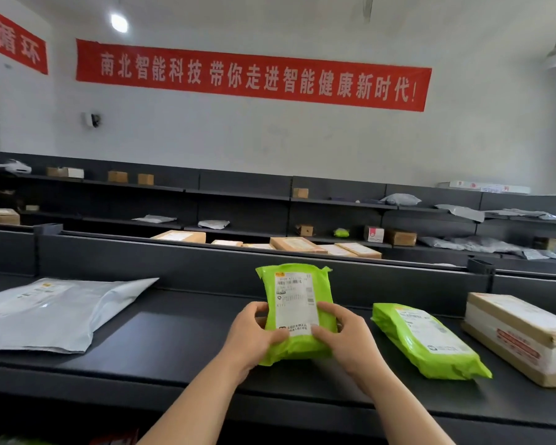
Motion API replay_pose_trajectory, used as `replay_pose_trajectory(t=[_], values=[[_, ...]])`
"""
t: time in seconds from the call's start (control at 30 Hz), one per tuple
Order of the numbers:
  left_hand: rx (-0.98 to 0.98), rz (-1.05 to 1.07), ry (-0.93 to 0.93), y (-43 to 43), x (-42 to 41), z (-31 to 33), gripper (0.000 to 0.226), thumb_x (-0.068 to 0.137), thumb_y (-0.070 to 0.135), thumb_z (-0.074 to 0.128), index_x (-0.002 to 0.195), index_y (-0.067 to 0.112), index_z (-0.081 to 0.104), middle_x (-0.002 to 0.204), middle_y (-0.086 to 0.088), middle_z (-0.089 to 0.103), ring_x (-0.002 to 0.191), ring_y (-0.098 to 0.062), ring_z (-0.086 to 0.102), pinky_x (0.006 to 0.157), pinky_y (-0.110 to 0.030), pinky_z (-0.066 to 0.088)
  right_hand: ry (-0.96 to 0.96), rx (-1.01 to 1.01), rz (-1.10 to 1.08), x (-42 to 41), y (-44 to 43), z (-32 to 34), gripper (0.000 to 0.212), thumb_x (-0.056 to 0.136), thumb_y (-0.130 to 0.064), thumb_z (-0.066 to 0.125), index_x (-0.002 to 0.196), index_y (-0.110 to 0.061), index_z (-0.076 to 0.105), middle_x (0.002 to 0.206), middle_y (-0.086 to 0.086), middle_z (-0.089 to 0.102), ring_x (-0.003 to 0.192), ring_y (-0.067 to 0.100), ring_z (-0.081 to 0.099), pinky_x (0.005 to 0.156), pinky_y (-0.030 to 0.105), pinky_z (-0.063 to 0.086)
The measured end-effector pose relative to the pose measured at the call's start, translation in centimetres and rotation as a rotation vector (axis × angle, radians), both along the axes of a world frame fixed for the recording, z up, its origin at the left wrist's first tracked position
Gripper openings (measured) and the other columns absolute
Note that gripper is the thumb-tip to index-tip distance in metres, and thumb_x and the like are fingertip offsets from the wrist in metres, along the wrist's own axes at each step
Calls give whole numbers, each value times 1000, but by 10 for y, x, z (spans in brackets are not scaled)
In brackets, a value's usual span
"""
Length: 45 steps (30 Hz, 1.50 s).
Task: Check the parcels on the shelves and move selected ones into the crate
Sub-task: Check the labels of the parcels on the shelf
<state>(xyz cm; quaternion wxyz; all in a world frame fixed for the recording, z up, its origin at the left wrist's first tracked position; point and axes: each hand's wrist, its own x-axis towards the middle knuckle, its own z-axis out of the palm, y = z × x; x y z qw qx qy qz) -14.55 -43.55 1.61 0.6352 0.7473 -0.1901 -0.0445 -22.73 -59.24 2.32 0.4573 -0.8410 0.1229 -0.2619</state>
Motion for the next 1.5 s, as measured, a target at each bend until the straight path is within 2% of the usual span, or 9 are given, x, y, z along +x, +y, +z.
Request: replay_pose_trajectory(t=[0.37, 0.6, 0.8, 0.87, 1.03, 1.13, 1.27, 1.4, 1.5], values=[[-54, -70, 34, 14, 2, -3, 57, 77, 1, 75, 127, 14, 51, 112, -5, 69, 99, -19, 69, 81, -40, 59, -49, 98, 33, 2, 2, -9, 53, 78, -14, 77, 126, -29, 59, 117, -2, 65, 103, 15, 64, 87, 38, 57], [18, -28, 14, 10, 7, -10, 43, 88, 5, 59, 131, 9, 52, 110, -2, 67, 100, -16, 66, 92, -39, 54, 61, 62, -41, 6, 4, -12, 45, 91, -16, 60, 135, -21, 52, 131, 4, 55, 113, 13, 52, 87, 21, 39], [122, 31, -150, 9, -5, -3, 47, 94, 17, 54, 139, 15, 44, 128, 4, 53, 113, -12, 51, 91, -26, 41, 49, 96, -69, -4, 5, -8, 43, 91, -18, 59, 133, -21, 54, 126, 1, 60, 108, 10, 58, 89, 24, 47], [110, 119, -237, 4, -14, 3, 50, 93, 18, 54, 142, 19, 40, 140, 0, 46, 126, -17, 45, 100, -31, 38, 11, 93, -73, -19, 0, -3, 39, 91, -16, 60, 129, -18, 58, 118, -3, 64, 101, 6, 60, 84, 19, 46], [-44, 111, -386, -28, -55, 27, 40, 92, 12, 53, 132, 19, 51, 131, 3, 54, 121, -14, 49, 102, -28, 38, -65, 5, -158, -66, -30, 19, 31, 91, -14, 61, 122, -14, 64, 107, -5, 66, 101, 7, 61, 86, 18, 46], [-111, -12, -307, -63, -80, 37, 38, 92, 11, 56, 129, 17, 53, 121, 1, 60, 111, -11, 55, 91, -21, 40, -89, -31, -245, -95, -67, 28, 27, 90, -18, 62, 116, -18, 68, 102, -1, 71, 98, 14, 66, 88, 29, 52], [-76, -115, -165, -113, -97, 28, 41, 92, 16, 58, 133, 15, 50, 118, 0, 60, 106, -11, 55, 86, -24, 41, -75, -37, -292, -126, -119, 29, 31, 91, -17, 61, 121, -15, 65, 109, 0, 70, 100, 11, 63, 82, 22, 44], [-31, -101, -47, -160, -101, 15, 49, 92, 21, 58, 137, 9, 47, 108, 3, 59, 106, -16, 58, 100, -38, 47, -17, 6, -272, -133, -164, 16, 35, 91, -15, 60, 125, -10, 62, 117, 2, 68, 102, 10, 60, 85, 20, 40], [-12, -79, -33, -186, -104, 7, 35, 94, 19, 56, 128, 11, 53, 107, 5, 58, 97, -13, 57, 87, -28, 44, 37, 59, -237, -123, -191, 0, 37, 92, -20, 59, 127, -11, 61, 114, 2, 68, 99, 12, 61, 83, 20, 41]])
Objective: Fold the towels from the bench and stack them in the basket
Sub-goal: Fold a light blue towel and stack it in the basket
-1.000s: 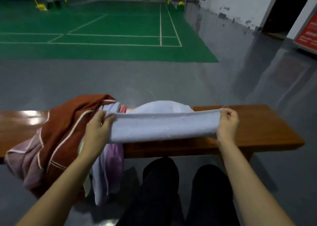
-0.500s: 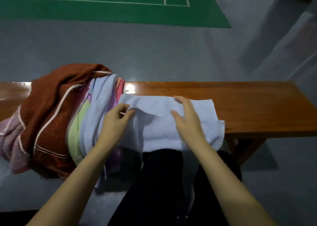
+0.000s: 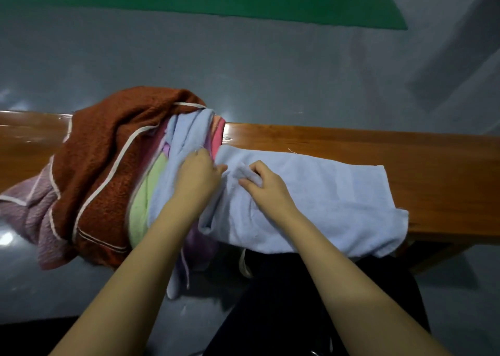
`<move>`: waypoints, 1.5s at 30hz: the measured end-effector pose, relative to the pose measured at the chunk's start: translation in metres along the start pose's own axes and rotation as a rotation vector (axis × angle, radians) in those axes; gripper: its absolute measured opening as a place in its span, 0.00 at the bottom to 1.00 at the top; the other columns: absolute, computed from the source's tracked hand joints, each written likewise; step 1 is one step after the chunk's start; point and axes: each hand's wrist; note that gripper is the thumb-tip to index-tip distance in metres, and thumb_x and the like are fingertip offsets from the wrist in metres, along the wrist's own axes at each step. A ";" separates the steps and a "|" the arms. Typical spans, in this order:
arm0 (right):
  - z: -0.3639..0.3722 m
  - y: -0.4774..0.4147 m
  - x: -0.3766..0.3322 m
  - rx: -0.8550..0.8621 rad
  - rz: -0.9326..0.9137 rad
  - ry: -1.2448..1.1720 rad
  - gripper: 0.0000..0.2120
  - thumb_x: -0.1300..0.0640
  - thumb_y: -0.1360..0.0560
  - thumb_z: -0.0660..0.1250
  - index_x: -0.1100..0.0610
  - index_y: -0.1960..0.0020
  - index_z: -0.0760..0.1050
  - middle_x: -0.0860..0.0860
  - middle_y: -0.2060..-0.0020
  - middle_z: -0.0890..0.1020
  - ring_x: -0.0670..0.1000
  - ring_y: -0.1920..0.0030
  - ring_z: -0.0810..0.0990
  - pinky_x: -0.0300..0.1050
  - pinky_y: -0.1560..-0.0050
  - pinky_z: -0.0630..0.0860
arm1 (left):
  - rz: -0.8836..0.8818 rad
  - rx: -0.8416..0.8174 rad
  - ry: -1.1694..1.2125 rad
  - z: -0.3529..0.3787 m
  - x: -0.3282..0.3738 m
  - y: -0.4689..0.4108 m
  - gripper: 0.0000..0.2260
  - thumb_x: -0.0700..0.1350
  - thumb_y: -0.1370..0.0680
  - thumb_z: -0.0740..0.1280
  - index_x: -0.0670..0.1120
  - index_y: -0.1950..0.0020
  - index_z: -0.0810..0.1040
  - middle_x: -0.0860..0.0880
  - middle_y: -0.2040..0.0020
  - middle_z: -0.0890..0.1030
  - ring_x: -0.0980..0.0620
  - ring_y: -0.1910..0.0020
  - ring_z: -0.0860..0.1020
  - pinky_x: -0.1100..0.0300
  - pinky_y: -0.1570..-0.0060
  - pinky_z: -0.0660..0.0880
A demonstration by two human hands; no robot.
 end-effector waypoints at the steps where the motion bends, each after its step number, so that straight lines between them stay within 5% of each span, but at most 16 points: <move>1: 0.001 0.000 0.001 0.011 0.001 -0.004 0.11 0.51 0.23 0.65 0.56 0.58 0.68 0.49 0.65 0.76 0.48 0.63 0.74 0.47 0.62 0.72 | -0.027 -0.034 -0.074 0.003 0.004 -0.003 0.17 0.49 0.23 0.66 0.35 0.45 0.73 0.36 0.48 0.78 0.37 0.47 0.76 0.52 0.53 0.67; 4: 0.001 0.001 0.001 0.035 -0.014 -0.046 0.10 0.48 0.22 0.64 0.53 0.57 0.69 0.51 0.63 0.77 0.51 0.62 0.76 0.44 0.64 0.73 | -0.139 -0.154 -0.131 0.006 0.019 -0.012 0.18 0.46 0.21 0.65 0.34 0.38 0.71 0.35 0.40 0.75 0.38 0.40 0.74 0.53 0.46 0.68; 9: 0.001 -0.001 0.001 0.042 -0.001 -0.102 0.08 0.47 0.21 0.63 0.50 0.55 0.72 0.51 0.62 0.78 0.53 0.59 0.77 0.50 0.60 0.74 | -0.187 -0.266 0.223 -0.001 0.021 -0.023 0.12 0.45 0.26 0.69 0.40 0.47 0.76 0.40 0.52 0.77 0.44 0.53 0.77 0.57 0.59 0.72; 13: -0.008 0.004 -0.004 0.039 -0.005 -0.208 0.04 0.51 0.22 0.64 0.50 0.51 0.76 0.43 0.55 0.80 0.46 0.52 0.78 0.37 0.55 0.75 | -0.096 -0.147 0.714 -0.014 0.021 -0.018 0.04 0.43 0.25 0.68 0.44 0.53 0.76 0.45 0.60 0.77 0.52 0.61 0.74 0.62 0.65 0.70; 16: -0.022 0.012 -0.018 0.077 -0.071 -0.207 0.04 0.56 0.23 0.66 0.54 0.52 0.79 0.47 0.55 0.81 0.45 0.52 0.79 0.34 0.55 0.75 | -0.002 -0.074 0.877 -0.025 0.026 -0.009 0.05 0.44 0.23 0.68 0.44 0.57 0.77 0.46 0.63 0.77 0.55 0.64 0.73 0.64 0.68 0.68; 19: -0.040 0.021 -0.041 0.141 -0.153 -0.240 0.05 0.60 0.24 0.67 0.51 0.55 0.78 0.45 0.58 0.81 0.40 0.54 0.78 0.31 0.53 0.73 | 0.134 -0.051 0.821 -0.037 0.037 0.004 0.05 0.44 0.23 0.69 0.49 0.60 0.79 0.53 0.66 0.78 0.64 0.68 0.73 0.71 0.66 0.68; 29: -0.069 0.048 -0.065 0.224 -0.256 -0.247 0.10 0.62 0.26 0.70 0.50 0.61 0.72 0.48 0.63 0.79 0.43 0.60 0.77 0.34 0.57 0.74 | 0.421 -0.062 0.665 -0.067 0.073 0.064 0.04 0.47 0.24 0.69 0.48 0.54 0.81 0.58 0.61 0.81 0.66 0.59 0.78 0.75 0.58 0.71; 34: -0.080 0.062 -0.067 0.237 -0.252 -0.287 0.09 0.65 0.26 0.69 0.53 0.53 0.73 0.48 0.59 0.80 0.41 0.56 0.79 0.33 0.52 0.75 | 0.505 -0.076 0.646 -0.068 0.081 0.078 0.03 0.42 0.23 0.68 0.49 0.54 0.82 0.59 0.59 0.81 0.67 0.57 0.78 0.74 0.55 0.71; 36: -0.084 0.065 -0.069 0.185 -0.261 -0.262 0.12 0.67 0.26 0.68 0.53 0.48 0.75 0.46 0.56 0.81 0.39 0.55 0.79 0.31 0.51 0.74 | 0.554 -0.036 0.581 -0.068 0.084 0.081 0.04 0.41 0.24 0.68 0.49 0.53 0.82 0.59 0.59 0.80 0.65 0.57 0.77 0.74 0.54 0.71; 40: -0.092 0.068 -0.066 0.223 -0.262 -0.157 0.10 0.65 0.25 0.68 0.50 0.58 0.78 0.45 0.61 0.82 0.41 0.57 0.79 0.34 0.52 0.74 | 0.567 0.025 0.519 -0.059 0.079 0.093 0.08 0.39 0.23 0.67 0.50 0.50 0.71 0.54 0.60 0.76 0.57 0.61 0.76 0.65 0.58 0.75; 45: -0.104 0.072 -0.063 0.339 -0.221 -0.188 0.03 0.61 0.23 0.66 0.56 0.55 0.78 0.46 0.61 0.82 0.42 0.56 0.80 0.38 0.52 0.75 | 0.761 -0.052 0.168 -0.038 0.034 0.108 0.12 0.42 0.25 0.57 0.53 0.44 0.70 0.51 0.48 0.71 0.52 0.55 0.74 0.59 0.55 0.74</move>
Point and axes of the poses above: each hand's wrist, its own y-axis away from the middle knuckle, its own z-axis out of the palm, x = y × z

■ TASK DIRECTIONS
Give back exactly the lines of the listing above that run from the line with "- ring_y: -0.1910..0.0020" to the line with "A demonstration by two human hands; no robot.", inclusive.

■ RESPONSE FOR THIS EXERCISE
  - ring_y: -0.1910..0.0020
  - ring_z: -0.0860..0.1020
  - pinky_x: -0.1100..0.0300
  - pinky_y: -0.1570..-0.0060
  - pinky_z: -0.0660..0.0880
A demonstration by two human hands; no robot.

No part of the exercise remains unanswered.